Après des mois de tensions verbales avec l’état-major russe, Prigojine pourrait avoir lancé sa mutinerie pour empêcher la dislocation de Wagner. Une loi sur les volontaires annoncée mi-juin devrait obliger les soldats des sociétés militaires privées à signer un contrat avec le ministère de la Défense avant le 1er juillet. Cette disposition aurait privé le chef de guerre de toute son influence. «Je pense que son but était d’empêcher la subordination de Wagner au ministère, malgré le soutien de Poutine à cette idée. Prigojine avait peut-être d’autres plans plus ambitieux, mais c’était le problème le plus urgent», estime Rob Lee, du Foreign Policy Research Institute, sur Twitter.
Il est pourtant difficile aujourd’hui d’imaginer qu’un Poutine même affaibli puisse tolérer le maintien de Wagner et Prigojine pourrait avoir perdu son pari. «L’accord négocié par Loukachenko va probablement éliminer le groupe Wagner comme acteur indépendant tel qu’on le connaît aujourd’hui, écrit l’ISW. Le Kremlin fait désormais face à un équilibre profondément instable. Cet accord est un arrangement de court terme, pas une solution pérenne. La rébellion de Prigojine a révélé d’importantes faiblesses au sein du Kremlin et du ministère de la Défense.» Samedi, l’armée s’est retrouvée réduite à creuser des barrages sur la route menant de Voronej à Moscou, alors que la seule opposition visible aux hommes de Wagner était incarnée par la milice tchétchène de Ramzan Kadyrov, qui comme à son habitude s’est contentée de mettre en scène son potentiel guerrier sans s’approcher des mercenaires.
La Russie est aujourd’hui plongée dans une incertitude comme elle n’en avait pas connu depuis au moins le début de la guerre. En l’espace d’une journée, les mercenaires et leur chef ont montré qu’une insurrection était possible, et que le maintien de la sécurité, pourtant érigé comme une pierre angulaire du régime, n’était plus absolu. En évoquant 1917 et la guerre civile, Vladimir Poutine lui-même l’a reconnu à demi-mot. Prigojine donnera-t-il des idées à d’autres ? Il est probablement trop tôt pour le dire.

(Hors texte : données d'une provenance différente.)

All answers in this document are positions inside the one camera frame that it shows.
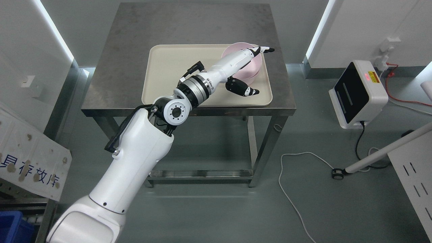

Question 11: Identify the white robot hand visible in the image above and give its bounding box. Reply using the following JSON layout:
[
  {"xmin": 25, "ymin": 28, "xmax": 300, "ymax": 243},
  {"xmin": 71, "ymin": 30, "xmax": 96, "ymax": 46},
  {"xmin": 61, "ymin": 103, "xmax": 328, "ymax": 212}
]
[{"xmin": 207, "ymin": 46, "xmax": 275, "ymax": 97}]

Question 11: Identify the pink bowl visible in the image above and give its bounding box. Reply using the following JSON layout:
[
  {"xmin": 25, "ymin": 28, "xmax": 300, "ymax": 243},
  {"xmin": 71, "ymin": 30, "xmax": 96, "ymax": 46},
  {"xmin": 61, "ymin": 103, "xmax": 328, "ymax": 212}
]
[{"xmin": 221, "ymin": 42, "xmax": 262, "ymax": 80}]

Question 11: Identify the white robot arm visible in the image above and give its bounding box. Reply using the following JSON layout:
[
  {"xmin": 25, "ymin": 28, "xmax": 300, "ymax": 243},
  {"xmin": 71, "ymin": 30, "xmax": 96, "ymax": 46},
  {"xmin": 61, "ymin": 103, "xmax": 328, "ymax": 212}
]
[{"xmin": 45, "ymin": 46, "xmax": 274, "ymax": 243}]

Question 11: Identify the beige plastic tray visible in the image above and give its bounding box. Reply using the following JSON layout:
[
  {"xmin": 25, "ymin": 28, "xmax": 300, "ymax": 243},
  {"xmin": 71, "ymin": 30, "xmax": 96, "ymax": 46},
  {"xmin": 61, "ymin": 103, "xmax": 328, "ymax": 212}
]
[{"xmin": 141, "ymin": 44, "xmax": 273, "ymax": 108}]

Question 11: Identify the white black charging dock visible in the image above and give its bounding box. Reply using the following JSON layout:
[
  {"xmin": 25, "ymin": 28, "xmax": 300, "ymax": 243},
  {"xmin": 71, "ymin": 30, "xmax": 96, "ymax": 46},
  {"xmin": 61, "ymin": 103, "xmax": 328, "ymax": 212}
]
[{"xmin": 329, "ymin": 60, "xmax": 389, "ymax": 129}]

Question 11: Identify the stainless steel table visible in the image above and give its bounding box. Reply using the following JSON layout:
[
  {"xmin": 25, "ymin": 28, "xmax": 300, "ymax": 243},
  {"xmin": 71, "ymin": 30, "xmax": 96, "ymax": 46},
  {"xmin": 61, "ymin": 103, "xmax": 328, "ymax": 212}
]
[{"xmin": 81, "ymin": 2, "xmax": 296, "ymax": 188}]

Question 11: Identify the white stand leg with caster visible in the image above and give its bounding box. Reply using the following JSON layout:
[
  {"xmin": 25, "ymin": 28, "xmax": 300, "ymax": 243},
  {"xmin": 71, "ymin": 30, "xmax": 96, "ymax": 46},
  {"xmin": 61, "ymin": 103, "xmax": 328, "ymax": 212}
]
[{"xmin": 331, "ymin": 123, "xmax": 432, "ymax": 180}]

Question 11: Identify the white perforated cabinet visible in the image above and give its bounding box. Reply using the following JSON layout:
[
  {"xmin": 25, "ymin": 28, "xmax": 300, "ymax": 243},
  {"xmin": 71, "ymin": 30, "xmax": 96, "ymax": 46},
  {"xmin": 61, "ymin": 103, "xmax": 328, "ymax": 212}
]
[{"xmin": 388, "ymin": 131, "xmax": 432, "ymax": 239}]

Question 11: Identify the white sign board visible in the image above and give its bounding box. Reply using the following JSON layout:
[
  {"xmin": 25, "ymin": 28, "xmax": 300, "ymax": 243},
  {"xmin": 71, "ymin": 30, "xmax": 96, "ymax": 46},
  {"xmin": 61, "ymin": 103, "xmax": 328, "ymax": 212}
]
[{"xmin": 0, "ymin": 107, "xmax": 72, "ymax": 201}]

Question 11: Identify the blue bin lower left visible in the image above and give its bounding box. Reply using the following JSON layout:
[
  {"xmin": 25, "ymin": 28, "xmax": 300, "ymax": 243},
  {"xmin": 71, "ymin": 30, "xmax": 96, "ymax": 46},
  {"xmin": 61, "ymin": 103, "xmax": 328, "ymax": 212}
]
[{"xmin": 0, "ymin": 211, "xmax": 34, "ymax": 243}]

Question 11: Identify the white floor cable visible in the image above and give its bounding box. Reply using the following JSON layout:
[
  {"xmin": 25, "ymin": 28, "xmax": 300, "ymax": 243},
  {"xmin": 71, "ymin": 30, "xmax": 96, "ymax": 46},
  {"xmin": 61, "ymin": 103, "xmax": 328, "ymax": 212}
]
[{"xmin": 278, "ymin": 147, "xmax": 380, "ymax": 243}]

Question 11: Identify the black power cable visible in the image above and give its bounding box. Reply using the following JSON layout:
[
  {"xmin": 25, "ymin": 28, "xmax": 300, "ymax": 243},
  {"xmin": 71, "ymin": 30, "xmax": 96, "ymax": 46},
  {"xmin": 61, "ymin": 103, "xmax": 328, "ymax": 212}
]
[{"xmin": 354, "ymin": 121, "xmax": 392, "ymax": 169}]

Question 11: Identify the white wall socket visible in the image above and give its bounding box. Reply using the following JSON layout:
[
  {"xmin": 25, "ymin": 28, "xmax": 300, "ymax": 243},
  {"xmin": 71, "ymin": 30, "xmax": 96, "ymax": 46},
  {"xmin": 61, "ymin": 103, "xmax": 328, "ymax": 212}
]
[{"xmin": 374, "ymin": 37, "xmax": 401, "ymax": 72}]

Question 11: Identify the red cable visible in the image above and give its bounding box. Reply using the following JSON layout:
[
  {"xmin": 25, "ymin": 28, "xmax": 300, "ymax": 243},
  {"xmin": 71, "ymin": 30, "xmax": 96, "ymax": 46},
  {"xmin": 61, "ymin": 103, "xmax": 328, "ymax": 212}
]
[{"xmin": 385, "ymin": 63, "xmax": 432, "ymax": 108}]

Samedi, les hommes réputés proches du patron de Wagner ont donné des gages de loyauté au Kremlin. Le général Sergueï Sourovikine, pistolet mitrailleur à la main, a appelé les hommes de Wagner à regagner leurs camps, dans une courte vidéo. A l’inverse, le ministre de la Défense, Sergueï Choïgou, devenu l’ennemi intime de Prigojine, n’a pas donné signe de vie. Mais personne, ni Poutine, ni l’armée, ni l’Etat, ne sort renforcé de la mutinerie avortée, ce qui ne risque que d’alimenter l’instabilité.
«Le monde entier a vu que la Russie est au bord d’une crise politique extrêmement aiguë, écrit sur Telegram Sergeï Markov, un ancien conseiller de Poutine devenu analyste politique. Le putsch a échoué. Mais les putschs ont des raisons profondes. Et si les raisons demeurent, un autre putsch aura lieu.»
Mis à jour à 17h17 : ajout d’informations supplémentaires.